• _WHAT IS NEEDED_
Output range, inclusive: from the line containing "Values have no" to the line containing "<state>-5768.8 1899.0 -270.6". Restate those lines from the data below word for word and only those.

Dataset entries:
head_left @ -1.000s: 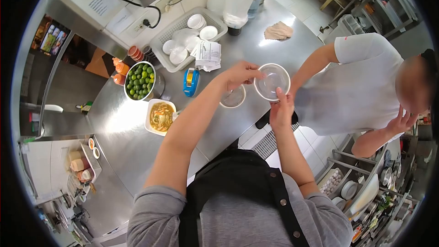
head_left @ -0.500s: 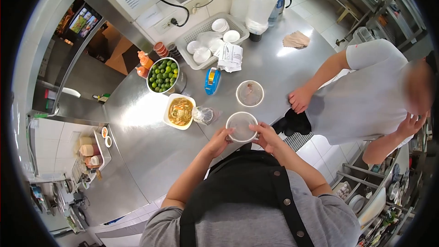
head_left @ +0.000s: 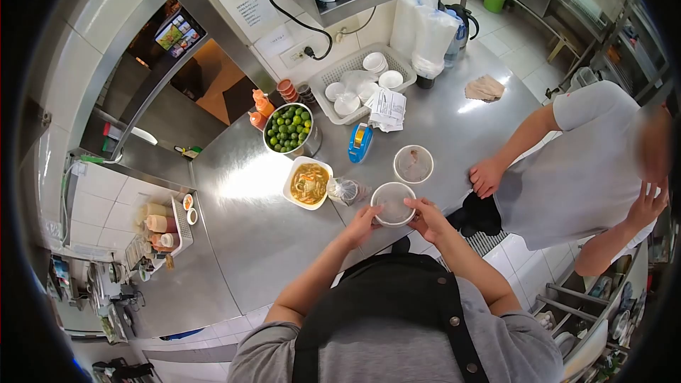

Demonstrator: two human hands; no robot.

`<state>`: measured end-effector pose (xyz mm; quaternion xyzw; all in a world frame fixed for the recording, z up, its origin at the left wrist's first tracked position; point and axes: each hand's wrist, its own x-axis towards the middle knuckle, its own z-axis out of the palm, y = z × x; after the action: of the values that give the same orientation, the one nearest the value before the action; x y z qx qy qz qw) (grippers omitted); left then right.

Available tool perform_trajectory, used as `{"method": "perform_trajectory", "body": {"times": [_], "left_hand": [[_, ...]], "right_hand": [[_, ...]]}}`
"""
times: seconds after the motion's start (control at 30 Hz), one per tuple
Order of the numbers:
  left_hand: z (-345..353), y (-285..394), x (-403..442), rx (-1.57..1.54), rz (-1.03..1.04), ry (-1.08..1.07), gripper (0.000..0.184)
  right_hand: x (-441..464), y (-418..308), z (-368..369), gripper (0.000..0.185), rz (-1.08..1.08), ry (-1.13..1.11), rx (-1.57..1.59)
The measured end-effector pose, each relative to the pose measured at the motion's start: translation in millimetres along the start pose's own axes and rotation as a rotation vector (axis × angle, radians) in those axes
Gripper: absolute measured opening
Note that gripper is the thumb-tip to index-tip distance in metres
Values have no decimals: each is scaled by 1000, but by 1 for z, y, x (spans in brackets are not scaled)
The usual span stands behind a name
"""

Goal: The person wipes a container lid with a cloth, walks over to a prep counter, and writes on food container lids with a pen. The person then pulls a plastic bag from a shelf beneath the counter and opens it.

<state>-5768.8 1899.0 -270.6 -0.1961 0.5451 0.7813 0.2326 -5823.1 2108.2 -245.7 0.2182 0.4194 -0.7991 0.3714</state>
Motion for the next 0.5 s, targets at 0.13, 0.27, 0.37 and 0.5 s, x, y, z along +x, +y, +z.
{"method": "perform_trajectory", "body": {"times": [0.13, 0.27, 0.37, 0.5], "left_hand": [[-15, 43, -8, 930, 293, 89, 63], [26, 179, -51, 975, 754, 255, 56], [60, 289, -71, 1035, 1219, 465, 46], [76, 399, -64, 1977, 1550, 861, 39]], "right_hand": [[16, 15, -12, 44, -102, 133, -84], [14, 20, -7, 52, -177, 228, -52], [27, 35, -13, 45, -301, 253, -274], [36, 43, -26, 34, -701, 414, -839]]}}
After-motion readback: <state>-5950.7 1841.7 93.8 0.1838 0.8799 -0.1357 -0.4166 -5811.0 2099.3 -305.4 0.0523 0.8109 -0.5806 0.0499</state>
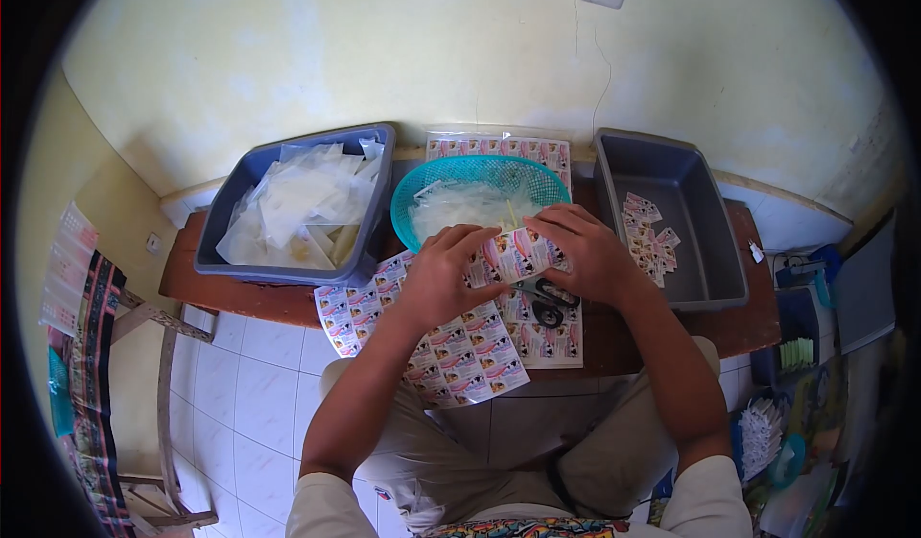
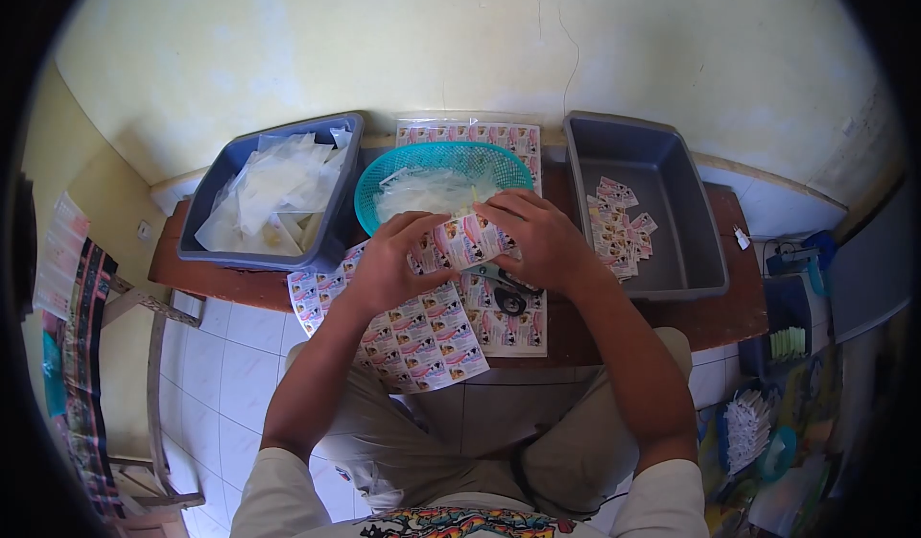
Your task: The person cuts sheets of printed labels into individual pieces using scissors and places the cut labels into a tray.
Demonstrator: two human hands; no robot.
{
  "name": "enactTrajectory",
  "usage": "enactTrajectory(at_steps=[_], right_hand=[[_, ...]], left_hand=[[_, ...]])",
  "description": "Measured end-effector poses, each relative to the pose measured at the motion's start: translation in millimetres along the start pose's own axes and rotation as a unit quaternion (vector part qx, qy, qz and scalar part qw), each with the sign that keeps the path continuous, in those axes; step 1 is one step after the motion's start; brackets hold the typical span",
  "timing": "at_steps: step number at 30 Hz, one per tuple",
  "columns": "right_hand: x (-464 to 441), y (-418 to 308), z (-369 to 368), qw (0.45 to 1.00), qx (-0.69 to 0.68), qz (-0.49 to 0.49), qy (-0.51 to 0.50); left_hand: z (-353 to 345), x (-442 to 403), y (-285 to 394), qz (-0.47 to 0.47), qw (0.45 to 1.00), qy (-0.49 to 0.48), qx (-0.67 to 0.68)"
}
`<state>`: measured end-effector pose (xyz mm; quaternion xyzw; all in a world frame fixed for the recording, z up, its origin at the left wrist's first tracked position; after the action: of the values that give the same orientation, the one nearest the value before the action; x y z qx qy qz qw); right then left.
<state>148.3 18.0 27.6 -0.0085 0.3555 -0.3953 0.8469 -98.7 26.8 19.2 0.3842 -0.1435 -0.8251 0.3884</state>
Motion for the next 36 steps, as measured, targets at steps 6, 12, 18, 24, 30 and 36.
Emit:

• _RESPONSE TO THIS EXERCISE_
Values have no decimals: each is scaled by 1000, but by 1 for z, y, x (spans in brackets are not scaled)
The usual span stands behind a name
"""

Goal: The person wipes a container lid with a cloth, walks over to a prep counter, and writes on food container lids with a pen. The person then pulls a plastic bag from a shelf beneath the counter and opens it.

<state>-5768.8 1899.0 -270.6 -0.1961 0.5451 0.7813 0.2326 -5823.1 2108.2 -245.7 0.2182 0.4194 -0.7991 0.3714</state>

The answer has been fully stated.